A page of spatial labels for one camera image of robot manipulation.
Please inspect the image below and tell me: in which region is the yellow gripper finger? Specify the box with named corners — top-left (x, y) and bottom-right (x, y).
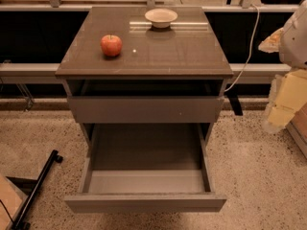
top-left (262, 69), bottom-right (307, 134)
top-left (258, 28), bottom-right (283, 54)

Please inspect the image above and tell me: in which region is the red apple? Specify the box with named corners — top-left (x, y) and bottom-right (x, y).
top-left (101, 34), bottom-right (123, 57)

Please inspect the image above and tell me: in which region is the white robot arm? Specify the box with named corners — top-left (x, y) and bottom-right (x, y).
top-left (258, 0), bottom-right (307, 133)

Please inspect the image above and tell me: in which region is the grey drawer cabinet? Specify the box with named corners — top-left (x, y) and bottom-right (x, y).
top-left (56, 7), bottom-right (233, 147)

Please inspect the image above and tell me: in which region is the open grey middle drawer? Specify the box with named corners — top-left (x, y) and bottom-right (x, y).
top-left (65, 124), bottom-right (226, 213)

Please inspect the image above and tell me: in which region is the grey top drawer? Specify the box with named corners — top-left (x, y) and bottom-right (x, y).
top-left (68, 96), bottom-right (224, 124)

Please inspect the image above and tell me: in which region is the cardboard box right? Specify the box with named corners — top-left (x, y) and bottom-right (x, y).
top-left (287, 104), bottom-right (307, 158)

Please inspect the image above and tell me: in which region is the white ceramic bowl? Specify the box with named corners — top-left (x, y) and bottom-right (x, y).
top-left (145, 9), bottom-right (177, 29)

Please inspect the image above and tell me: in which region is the black metal bar stand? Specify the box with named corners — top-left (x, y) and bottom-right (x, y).
top-left (7, 149), bottom-right (63, 230)

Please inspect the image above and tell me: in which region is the wooden board lower left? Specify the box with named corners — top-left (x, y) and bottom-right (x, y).
top-left (0, 174), bottom-right (27, 230)

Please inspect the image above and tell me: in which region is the white cable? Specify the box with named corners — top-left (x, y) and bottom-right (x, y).
top-left (224, 4), bottom-right (261, 93)

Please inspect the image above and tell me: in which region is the metal railing frame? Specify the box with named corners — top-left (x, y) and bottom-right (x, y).
top-left (0, 0), bottom-right (307, 110)

**Goal of the exercise**
Quote only the lines from the line containing "is the metal" through the end of the entries, keeping the first and the last.

**Solution for this exercise**
Please inspect the image above and tell me: in which region is the metal railing frame? Specify the box with named corners — top-left (x, y) and bottom-right (x, y).
top-left (0, 0), bottom-right (307, 110)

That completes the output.